Hunter didn’t stop exploring this particular version of America after Workingman’s Dead. ‘Friend of the Devil’ plumbs the depths of American folklore much in the same way that ‘Dire Wolf’ does, while the five dollar bill from ‘Cumberland Blues’ gets updated to a $20, a small fortune for a man on the run. The major update on American Beauty was that Hunter brought in a significant amount of nature imagery to flesh out his otherworldly settings, including on tracks like ‘Sugar Magnolia’, ‘Box of Rain’, ‘Ripple’, ‘Brokedown Palace’, and ‘Attics of My Life’.

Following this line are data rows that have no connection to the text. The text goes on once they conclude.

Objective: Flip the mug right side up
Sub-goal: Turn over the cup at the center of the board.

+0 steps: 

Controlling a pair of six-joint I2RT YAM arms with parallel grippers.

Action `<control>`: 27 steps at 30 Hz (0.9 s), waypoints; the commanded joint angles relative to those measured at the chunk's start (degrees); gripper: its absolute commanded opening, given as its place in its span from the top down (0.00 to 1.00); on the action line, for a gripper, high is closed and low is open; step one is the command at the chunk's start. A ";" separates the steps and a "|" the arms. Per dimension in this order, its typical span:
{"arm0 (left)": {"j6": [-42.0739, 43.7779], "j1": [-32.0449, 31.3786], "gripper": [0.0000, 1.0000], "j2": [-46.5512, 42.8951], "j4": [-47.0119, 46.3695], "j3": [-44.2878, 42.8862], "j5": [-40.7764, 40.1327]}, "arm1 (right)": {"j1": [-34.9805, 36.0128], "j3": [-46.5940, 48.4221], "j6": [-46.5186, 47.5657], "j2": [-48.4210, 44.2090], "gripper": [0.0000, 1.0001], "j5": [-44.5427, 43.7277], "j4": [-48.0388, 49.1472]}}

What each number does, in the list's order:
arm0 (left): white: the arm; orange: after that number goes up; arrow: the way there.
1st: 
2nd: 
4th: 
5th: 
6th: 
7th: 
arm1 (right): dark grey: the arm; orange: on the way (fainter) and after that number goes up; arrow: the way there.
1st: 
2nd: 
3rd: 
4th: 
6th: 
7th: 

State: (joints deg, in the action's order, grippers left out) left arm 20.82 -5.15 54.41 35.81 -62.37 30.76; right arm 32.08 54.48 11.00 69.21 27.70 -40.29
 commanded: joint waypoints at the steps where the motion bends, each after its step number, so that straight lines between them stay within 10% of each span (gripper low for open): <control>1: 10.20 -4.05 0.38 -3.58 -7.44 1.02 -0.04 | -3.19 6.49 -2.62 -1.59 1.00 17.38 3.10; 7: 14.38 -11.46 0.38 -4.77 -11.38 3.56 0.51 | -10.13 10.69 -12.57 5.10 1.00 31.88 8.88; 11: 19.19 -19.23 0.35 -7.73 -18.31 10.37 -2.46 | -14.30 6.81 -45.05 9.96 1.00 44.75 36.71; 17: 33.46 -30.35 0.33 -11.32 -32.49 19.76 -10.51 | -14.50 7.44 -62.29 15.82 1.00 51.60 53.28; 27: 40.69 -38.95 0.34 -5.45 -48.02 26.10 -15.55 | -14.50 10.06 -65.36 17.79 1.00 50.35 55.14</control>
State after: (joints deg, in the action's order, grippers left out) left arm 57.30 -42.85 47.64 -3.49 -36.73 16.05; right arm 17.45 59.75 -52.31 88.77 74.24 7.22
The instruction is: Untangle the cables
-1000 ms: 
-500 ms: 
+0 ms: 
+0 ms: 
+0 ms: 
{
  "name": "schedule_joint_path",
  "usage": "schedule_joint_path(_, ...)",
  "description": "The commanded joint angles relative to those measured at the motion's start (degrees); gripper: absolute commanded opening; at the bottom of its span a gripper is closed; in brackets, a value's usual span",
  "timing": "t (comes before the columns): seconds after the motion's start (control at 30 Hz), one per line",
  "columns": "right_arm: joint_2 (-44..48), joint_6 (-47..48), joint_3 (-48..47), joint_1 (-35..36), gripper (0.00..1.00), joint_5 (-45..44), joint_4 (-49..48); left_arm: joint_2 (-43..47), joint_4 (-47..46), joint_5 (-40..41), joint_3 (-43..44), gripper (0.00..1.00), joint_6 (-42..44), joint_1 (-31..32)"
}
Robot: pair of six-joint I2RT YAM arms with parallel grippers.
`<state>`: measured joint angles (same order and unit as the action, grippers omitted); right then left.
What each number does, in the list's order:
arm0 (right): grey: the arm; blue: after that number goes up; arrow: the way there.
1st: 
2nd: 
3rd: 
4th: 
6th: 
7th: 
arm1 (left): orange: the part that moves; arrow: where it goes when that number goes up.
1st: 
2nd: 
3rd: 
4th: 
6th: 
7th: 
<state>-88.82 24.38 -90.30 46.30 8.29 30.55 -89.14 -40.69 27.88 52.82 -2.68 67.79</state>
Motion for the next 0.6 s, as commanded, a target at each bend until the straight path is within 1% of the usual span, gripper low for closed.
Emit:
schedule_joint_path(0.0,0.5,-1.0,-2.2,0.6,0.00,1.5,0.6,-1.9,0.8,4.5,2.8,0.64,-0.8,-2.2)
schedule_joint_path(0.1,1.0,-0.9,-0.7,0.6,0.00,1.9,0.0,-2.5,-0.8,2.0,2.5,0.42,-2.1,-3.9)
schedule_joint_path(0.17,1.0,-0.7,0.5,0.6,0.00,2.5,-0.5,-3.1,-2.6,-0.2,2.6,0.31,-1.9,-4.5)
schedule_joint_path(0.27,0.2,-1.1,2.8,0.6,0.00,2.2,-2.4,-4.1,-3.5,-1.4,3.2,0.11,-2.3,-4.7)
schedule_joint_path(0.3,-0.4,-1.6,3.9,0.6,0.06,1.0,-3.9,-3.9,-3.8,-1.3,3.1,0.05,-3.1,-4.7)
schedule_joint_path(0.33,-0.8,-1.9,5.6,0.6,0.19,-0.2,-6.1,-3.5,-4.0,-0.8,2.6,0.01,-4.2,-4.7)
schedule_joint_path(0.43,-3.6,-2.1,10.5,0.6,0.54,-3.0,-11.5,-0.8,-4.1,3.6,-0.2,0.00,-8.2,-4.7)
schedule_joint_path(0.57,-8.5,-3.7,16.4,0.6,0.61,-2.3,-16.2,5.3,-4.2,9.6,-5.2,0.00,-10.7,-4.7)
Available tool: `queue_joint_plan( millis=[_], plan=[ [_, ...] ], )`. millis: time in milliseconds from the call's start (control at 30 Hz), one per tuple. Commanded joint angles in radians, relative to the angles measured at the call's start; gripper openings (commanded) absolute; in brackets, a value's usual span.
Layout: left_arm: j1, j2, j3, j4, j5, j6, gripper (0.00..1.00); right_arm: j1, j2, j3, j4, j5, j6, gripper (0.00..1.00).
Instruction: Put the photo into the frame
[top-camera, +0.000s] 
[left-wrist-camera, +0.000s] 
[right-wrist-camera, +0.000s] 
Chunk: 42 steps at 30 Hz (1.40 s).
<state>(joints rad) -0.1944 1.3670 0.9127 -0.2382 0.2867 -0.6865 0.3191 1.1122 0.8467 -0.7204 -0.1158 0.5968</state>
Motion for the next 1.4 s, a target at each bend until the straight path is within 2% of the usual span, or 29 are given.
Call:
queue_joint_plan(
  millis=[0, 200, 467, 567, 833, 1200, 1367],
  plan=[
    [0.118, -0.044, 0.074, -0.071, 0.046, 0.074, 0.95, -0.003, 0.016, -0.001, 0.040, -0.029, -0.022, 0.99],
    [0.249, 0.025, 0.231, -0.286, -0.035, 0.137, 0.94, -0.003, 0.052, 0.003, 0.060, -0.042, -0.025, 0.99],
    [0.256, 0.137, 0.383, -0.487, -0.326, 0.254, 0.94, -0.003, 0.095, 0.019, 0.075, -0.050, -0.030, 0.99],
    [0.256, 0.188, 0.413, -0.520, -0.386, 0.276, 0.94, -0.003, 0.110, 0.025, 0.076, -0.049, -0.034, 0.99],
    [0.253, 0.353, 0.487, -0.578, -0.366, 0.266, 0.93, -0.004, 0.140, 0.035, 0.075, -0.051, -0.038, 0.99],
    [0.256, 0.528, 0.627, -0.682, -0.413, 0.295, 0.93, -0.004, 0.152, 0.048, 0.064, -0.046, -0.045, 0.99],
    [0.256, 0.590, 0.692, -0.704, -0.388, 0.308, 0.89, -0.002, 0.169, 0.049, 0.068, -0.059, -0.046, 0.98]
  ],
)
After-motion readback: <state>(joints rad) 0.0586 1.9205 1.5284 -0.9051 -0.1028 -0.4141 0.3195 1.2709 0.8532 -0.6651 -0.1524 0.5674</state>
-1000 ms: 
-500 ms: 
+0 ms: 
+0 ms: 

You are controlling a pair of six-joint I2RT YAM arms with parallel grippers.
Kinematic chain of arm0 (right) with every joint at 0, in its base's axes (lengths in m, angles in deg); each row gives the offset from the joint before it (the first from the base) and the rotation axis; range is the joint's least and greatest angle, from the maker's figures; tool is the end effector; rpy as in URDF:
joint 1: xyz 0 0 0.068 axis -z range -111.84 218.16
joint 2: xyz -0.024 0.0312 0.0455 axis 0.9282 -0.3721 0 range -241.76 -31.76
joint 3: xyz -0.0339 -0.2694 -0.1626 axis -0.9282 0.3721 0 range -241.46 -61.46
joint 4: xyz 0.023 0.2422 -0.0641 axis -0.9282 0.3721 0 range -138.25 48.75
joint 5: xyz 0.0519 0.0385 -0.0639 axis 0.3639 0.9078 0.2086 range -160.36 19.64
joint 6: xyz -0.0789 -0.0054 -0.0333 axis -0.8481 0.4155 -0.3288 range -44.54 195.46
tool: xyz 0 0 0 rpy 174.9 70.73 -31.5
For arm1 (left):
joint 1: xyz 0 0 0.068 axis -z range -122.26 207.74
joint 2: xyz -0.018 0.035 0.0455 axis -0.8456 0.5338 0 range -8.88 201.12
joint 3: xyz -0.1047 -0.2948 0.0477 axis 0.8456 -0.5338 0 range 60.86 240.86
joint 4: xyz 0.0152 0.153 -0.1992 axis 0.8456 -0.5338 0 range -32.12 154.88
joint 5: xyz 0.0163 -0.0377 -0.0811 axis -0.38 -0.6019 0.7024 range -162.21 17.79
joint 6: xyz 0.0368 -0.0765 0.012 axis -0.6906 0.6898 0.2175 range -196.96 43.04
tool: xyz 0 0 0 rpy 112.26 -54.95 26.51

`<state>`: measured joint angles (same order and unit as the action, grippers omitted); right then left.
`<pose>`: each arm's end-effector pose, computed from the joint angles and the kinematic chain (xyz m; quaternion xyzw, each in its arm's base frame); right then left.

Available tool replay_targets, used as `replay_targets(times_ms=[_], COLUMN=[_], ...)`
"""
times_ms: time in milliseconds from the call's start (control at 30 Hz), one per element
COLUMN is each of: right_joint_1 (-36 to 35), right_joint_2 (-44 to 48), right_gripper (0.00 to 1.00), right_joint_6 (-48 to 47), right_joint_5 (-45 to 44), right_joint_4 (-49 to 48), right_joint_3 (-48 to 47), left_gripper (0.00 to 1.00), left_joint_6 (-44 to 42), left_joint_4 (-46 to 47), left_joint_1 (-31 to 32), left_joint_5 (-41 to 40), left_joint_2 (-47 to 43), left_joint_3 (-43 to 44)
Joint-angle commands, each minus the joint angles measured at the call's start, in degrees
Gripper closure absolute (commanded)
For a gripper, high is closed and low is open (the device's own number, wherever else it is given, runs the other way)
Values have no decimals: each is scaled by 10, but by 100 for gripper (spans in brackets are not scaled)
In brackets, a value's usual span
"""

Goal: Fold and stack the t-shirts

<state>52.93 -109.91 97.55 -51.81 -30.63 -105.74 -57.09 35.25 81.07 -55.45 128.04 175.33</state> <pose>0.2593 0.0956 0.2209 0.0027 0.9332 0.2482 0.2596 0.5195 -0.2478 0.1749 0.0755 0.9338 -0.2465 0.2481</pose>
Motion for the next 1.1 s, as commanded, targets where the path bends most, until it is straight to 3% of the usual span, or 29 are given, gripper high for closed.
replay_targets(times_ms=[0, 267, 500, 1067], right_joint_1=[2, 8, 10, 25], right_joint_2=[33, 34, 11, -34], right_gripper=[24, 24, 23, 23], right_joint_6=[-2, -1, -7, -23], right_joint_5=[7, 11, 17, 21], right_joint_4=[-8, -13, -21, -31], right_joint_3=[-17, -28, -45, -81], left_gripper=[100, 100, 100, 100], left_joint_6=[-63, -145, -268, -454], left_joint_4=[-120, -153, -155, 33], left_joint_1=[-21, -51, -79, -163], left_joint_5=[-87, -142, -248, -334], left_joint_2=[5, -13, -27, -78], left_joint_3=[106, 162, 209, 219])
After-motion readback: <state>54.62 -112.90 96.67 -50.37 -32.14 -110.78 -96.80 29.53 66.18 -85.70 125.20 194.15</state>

He wasn’t done as the band moved out of 1970 either: Europe ’72 contains a number of songs that seem to take place in the same throwback America that Hunter created for both Workingman’s Dead and American Beauty. ‘Brown-Eyed Women’ gets two specific years mentioned, 1929 and 1930, while ‘Tennessee Jed’ combines nearly all of the previous characters from Hunter’s tales into one avatar – the bumpkin persona of ‘Cosmic Charlie’, the degenerate gambler of ‘Deal’, and rock-breaker of ‘Easy Wind’, and the rollicking train rider of ‘Casey Jones’.

Europe ’72 also contained a song that seemed to exist in both the old-timey America that Hunter created and a more modern world that he would embrace in the new era. ‘Ramble On Rose’ had plenty of classic references to the past, including the blues slang of the mojo hand and the jaunty rhythms of ragtime music, but it also brought in the distinctly British figure of Jack the Ripper and the then-modern king of subversive counterculture, radio DJ Wolfman Jack. The reference to the Wolfman serves as an early precursor to the more present-day allusions that Hunter would make on tracks like ‘US Blues’, ‘Estimated Prophet’, and ‘Shakedown Street’.

But Hunter wasn’t done with his cracked Americana just yet. ‘Mississippi Half-Step Uptown Toodeloo’, ‘Row Jimmy’, ‘Scarlet Begonias’, and ‘Ship of Fools’ all seemed to exist in the world that Hunter lovingly crafted from his folky roots, but as the Dead continued to evolve into their later years, Hunter progressively moved away from his singular take on a bygone America. Nevertheless, the indelible country that he created and refined took on a life of its own, helping to create the alternate universe that became synonymous with the Grateful Dead.